### 1- import libraries

In [1]:
from bs4 import BeautifulSoup
import requests
import time
import datetime
import csv
from urllib3.util.retry import Retry
from requests.adapters import HTTPAdapter


### 2- requests handling

some collected infos:
- The User-Agent request header is a characteristic string that lets servers and network peers identify the application, operating system, vendor, and/or version of the requesting user agent. 

In [2]:
# Setup retry strategy for requests
session = requests.Session()
retry = Retry(total=3, backoff_factor=0.3, status_forcelist=[500, 502, 503, 504])
adapter = HTTPAdapter(max_retries=retry)
session.mount('http://', adapter)
session.mount('https://', adapter)

# URL and headers
URL = 'https://www.amazon.co.uk/Johnsons-Cotton-Buds-200/dp/B09843WY1B/ref=zg_bs_g_baby_d_sccl_3/257-9862628-6554964'
headers = {
    'User-Agent': 'Mozilla/5.0 (X11; Linux x86_64) AppleWebKit/537.36 (KHTML, like Gecko) Chrome/127.0.0.0 Safari/537.36'
}

# Fetching the page content
response = session.get(URL, headers=headers)

if response.status_code == 200:
    soup = BeautifulSoup(response.content, "html.parser")
    
    # Extracting product details
    product_id = URL.split('/dp/')[1].split('/')[0]
    product_title = soup.find(id='productTitle').get_text(strip=True) if soup.find(id='productTitle') else 'Title not available'
    product_description = soup.find(id='feature-bullets').get_text(strip=True) if soup.find(id='feature-bullets') else 'Description not available'
    rating = soup.find(id='averageCustomerReviews').get_text(strip=True) if soup.find(id='averageCustomerReviews') else 'Rating not available'
    store = 'Amazon UK'

    # Size and price extraction
    i = 0
    size_price_dict = {}

    while True:
        size_id = f'size_name_{i}'
        price_id = f'size_name_{i}_price'
        size_element = soup.find(id=size_id)
        price_element = soup.find(id=price_id)

        if not size_element or not price_element:
            break

        size = size_element.get_text(strip=True)
        price = price_element.get_text(strip=True).replace("1 option from ", "")

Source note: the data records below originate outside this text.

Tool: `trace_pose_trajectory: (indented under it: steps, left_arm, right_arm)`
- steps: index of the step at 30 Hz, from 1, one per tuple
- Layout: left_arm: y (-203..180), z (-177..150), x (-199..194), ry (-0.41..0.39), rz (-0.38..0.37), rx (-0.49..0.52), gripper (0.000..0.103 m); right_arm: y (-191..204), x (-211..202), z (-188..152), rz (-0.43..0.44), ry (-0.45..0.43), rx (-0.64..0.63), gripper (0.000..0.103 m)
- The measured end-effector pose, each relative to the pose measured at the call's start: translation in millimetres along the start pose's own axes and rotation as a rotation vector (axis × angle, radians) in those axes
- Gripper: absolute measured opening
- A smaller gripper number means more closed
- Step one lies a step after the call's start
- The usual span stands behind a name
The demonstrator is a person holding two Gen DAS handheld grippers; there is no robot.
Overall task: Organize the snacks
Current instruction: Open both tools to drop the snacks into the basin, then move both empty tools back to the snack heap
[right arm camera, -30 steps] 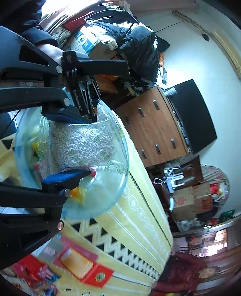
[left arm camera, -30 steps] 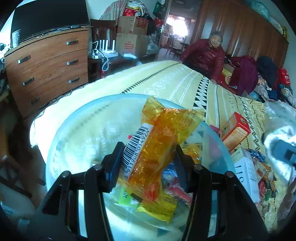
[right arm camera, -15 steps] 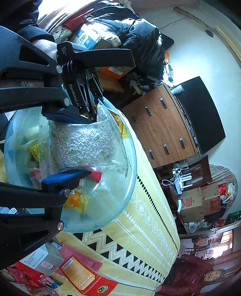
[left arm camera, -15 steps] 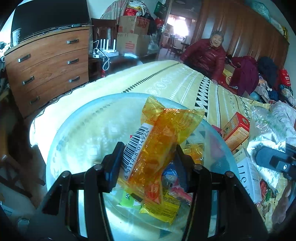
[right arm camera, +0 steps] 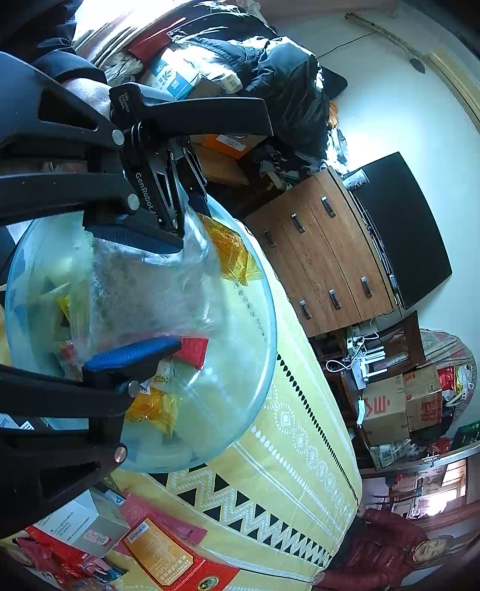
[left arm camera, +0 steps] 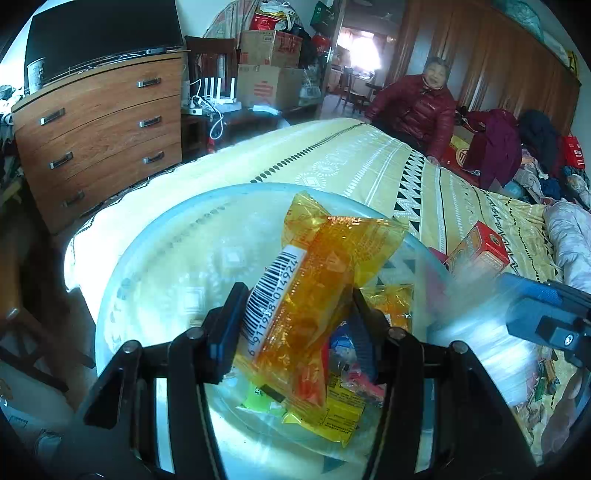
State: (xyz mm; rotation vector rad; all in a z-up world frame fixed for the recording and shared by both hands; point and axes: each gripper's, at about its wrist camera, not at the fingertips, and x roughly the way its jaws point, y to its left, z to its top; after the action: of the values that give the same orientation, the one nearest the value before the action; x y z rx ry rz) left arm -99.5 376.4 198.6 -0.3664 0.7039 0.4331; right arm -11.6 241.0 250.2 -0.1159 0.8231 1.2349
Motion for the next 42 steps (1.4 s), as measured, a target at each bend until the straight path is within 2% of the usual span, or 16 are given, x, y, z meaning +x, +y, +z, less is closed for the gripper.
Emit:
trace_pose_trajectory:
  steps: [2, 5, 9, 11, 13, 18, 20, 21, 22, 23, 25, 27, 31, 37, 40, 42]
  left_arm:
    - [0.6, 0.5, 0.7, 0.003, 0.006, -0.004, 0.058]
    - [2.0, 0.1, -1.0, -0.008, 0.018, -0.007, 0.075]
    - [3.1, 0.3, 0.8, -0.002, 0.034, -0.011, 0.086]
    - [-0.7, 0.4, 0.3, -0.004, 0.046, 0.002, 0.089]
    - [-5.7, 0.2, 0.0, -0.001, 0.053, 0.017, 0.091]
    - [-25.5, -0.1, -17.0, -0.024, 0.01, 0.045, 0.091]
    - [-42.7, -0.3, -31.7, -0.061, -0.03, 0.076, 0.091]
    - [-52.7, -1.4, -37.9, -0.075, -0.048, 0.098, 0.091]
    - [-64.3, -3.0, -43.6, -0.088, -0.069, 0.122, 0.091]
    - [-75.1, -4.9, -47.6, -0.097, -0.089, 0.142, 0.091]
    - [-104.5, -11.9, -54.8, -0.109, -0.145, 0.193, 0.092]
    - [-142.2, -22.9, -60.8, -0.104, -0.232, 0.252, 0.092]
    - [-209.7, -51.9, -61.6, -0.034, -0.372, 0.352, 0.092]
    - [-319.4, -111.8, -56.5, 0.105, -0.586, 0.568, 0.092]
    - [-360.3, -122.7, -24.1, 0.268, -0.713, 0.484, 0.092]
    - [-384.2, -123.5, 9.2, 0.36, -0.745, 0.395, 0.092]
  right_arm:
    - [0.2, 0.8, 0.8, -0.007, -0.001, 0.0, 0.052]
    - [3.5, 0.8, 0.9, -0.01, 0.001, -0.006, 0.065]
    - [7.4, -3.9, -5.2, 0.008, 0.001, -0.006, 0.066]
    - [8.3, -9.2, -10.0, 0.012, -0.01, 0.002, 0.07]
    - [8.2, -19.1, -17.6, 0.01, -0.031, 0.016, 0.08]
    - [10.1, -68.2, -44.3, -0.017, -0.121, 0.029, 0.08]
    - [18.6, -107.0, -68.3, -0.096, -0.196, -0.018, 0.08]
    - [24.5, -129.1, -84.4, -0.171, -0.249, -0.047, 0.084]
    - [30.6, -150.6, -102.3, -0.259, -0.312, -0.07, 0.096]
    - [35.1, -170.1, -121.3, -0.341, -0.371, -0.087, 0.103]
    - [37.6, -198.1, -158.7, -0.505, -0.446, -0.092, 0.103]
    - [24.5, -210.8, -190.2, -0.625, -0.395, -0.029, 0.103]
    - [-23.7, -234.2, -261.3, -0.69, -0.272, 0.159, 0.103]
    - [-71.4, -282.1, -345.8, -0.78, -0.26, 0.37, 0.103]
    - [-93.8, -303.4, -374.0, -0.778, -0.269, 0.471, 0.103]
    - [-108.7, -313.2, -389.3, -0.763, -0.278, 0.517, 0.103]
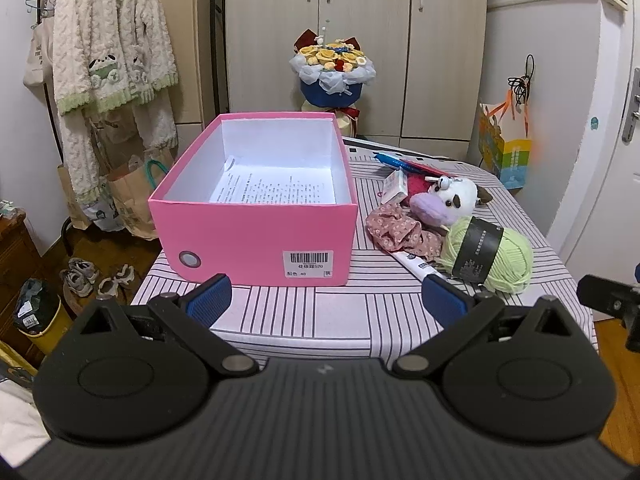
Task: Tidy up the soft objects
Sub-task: 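Move the left tool toward the light green yarn ball, then close the left gripper on the green yarn ball and lift it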
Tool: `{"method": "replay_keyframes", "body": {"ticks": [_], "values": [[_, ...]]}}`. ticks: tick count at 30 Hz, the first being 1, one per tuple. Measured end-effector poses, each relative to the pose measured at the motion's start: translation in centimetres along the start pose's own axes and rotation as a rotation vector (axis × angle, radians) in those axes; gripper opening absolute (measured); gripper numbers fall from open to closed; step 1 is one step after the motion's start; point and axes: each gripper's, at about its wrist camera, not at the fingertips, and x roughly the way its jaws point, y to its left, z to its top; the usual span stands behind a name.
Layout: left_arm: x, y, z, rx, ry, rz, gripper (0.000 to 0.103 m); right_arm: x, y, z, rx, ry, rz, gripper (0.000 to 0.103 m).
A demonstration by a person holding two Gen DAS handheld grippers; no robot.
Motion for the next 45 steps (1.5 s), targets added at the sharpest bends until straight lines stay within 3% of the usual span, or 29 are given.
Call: {"method": "replay_keyframes", "body": {"ticks": [21,29,37,45], "values": [[0.2,-0.3,-0.3,0.009,0.001,-0.004,0.103,0.6,-0.2,-0.3,-0.012,0.008,-0.002,0.103],[1.5,-0.6,0.0,0.0,0.015,-0.015,0.103,1.4,-1.1,-0.3,-0.016,-0.035,0.029,0.103],[5.3,-2.0,0.6,-0.018,0.078,-0.103,0.1,4.4,-3.5,-1.4,-0.036,-0.158,0.103,0.103],[9.7,-4.3,0.4,-0.027,0.1,-0.18,0.1,9.8,-4.4,-1.8,-0.183,-0.104,0.13,0.103]]}}
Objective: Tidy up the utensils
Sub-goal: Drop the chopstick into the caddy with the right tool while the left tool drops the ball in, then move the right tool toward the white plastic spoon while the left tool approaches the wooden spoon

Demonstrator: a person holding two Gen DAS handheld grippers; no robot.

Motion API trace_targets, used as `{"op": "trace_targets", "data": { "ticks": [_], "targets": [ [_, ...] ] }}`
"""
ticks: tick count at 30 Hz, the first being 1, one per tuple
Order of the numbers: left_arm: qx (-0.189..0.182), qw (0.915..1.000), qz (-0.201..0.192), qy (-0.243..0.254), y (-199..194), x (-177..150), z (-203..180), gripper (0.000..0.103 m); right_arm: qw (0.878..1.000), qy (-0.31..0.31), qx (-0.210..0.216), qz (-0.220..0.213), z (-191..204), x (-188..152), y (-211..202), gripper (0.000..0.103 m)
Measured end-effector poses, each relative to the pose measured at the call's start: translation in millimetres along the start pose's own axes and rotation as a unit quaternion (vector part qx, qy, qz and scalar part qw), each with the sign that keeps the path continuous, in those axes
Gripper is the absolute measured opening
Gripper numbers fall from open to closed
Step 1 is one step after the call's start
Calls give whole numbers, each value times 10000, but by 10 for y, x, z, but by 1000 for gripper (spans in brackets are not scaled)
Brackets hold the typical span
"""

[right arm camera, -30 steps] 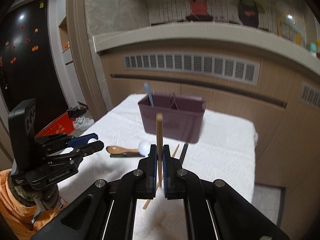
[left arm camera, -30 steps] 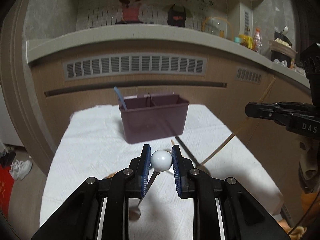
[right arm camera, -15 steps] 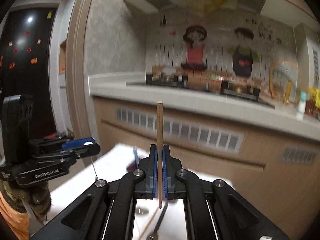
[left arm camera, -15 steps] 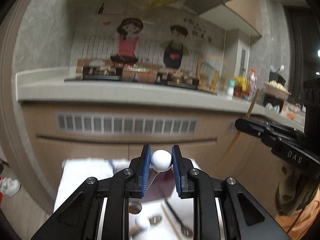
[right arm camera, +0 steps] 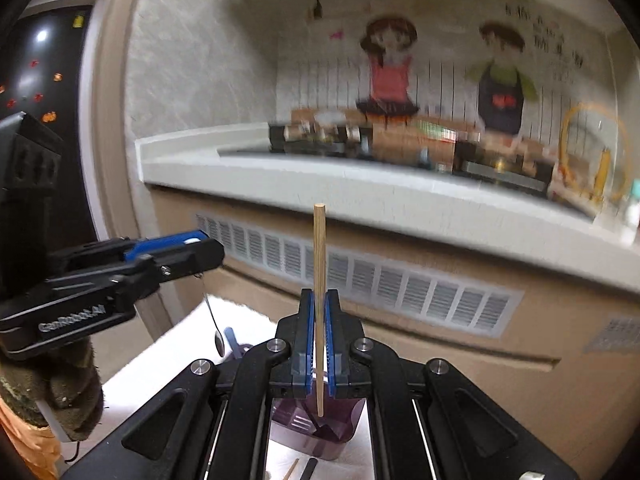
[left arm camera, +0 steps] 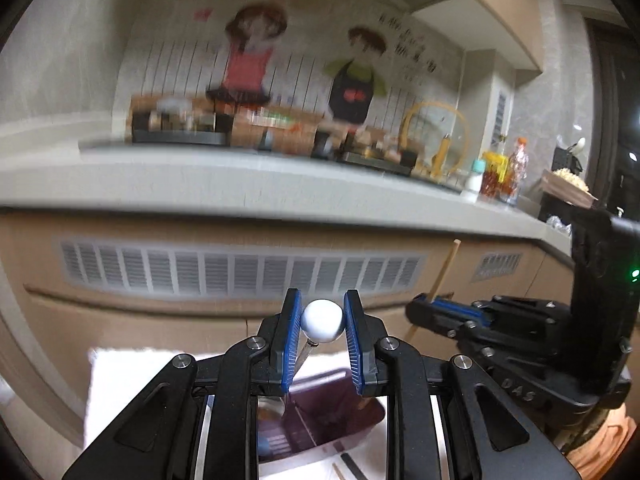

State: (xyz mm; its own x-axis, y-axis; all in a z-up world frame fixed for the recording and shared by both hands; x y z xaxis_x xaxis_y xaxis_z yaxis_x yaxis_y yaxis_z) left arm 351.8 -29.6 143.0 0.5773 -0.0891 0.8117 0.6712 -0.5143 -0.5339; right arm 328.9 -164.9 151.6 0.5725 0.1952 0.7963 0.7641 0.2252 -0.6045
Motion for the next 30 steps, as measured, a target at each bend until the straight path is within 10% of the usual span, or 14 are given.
{"op": "trace_targets", "data": {
  "ticks": [13,17,25,30],
  "targets": [
    [-172,9869,1317,-911,1159,-774,584,24,9870,309,483,1504,-23,-776,1286,6],
    [-143,9899,1090,-900,983,-819,600,66,9873,225,303,1542,-28,-883,1330,32],
    [208,9940,794,-717,456,-989,590,72,9925,225,-273,1172,-108,-1099,908,48],
    [418,9921,1041,-571,271,-1470,548,77,9918,88,-607,1125,19,-1434,697,75]
  ]
}}
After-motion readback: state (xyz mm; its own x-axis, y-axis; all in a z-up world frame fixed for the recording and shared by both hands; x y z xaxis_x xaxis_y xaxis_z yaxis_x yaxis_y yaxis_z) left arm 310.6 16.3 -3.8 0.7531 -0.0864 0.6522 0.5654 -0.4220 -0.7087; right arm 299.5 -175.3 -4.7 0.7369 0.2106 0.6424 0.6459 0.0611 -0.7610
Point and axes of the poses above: each gripper's, at about its wrist camera, not at the fingertips, and y roughly the way its jaws point, z to its left, x to its top, the point moved 4 cm from there along y, roughly the way its jaws point, and after that the axes turned 9 degrees about z, right-handed, at the moved point
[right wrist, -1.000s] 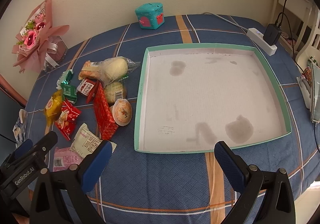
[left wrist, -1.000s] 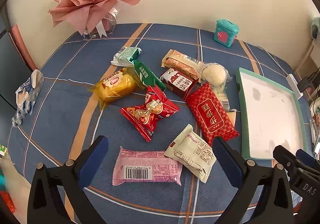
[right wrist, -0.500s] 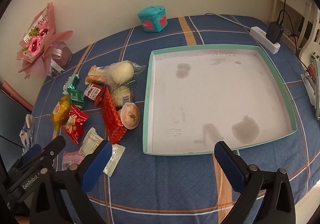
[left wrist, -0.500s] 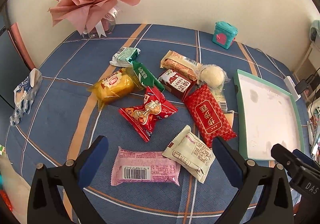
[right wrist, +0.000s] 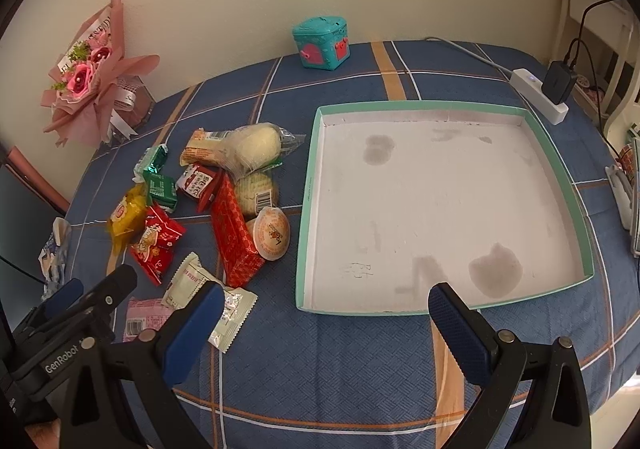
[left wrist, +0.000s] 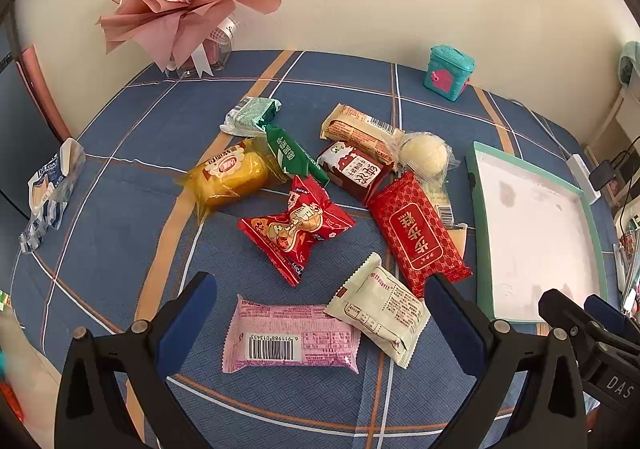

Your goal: Organize snacks

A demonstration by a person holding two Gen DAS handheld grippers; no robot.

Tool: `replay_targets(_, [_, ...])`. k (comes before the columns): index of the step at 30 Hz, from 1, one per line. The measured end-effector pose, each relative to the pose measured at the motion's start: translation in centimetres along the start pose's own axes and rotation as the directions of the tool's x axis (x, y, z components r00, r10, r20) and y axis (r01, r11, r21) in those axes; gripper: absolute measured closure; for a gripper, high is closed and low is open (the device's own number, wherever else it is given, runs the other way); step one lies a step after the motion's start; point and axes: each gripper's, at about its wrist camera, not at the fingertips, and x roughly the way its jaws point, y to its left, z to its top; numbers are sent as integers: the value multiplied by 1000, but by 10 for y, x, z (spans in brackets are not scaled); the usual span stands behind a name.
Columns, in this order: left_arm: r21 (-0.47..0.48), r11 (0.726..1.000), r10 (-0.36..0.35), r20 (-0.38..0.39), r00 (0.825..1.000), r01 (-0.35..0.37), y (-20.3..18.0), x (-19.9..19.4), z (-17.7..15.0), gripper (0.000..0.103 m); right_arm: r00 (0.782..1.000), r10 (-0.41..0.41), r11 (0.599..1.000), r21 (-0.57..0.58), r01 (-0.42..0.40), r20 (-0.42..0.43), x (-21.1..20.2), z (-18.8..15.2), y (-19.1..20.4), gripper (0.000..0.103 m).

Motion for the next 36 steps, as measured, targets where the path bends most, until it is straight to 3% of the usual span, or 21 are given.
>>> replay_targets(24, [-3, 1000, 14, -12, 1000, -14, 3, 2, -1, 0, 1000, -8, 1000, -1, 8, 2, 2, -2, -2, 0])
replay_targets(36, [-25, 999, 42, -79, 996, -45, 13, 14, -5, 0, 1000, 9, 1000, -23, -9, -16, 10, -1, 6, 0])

        if size and price:
            size_price_dict[size] = price

        i += 1

    # Saving to CSV
    filename = f"amazon_product_{product_id}_{datetime.datetime.now().strftime('%Y-%m-%d')}.csv"
    with open(filename, mode='w', newline='', encoding='utf-8') as file:
        writer = csv.writer(file)
        writer.writerow(['Product ID', 'Product Name', 'Description', 'Store', 'Rating', 'Size', 'Price'])
        for size, price in size_price_dict.items():
            writer.writerow([product_id, product_title, product_description, store, rating, size, price])

    print(f"Data saved to {filename}")

else:
    print(f"Failed to retrieve the URL, status code: {response.status_code}")


Data saved to amazon_product_B09843WY1B_2024-10-05.csv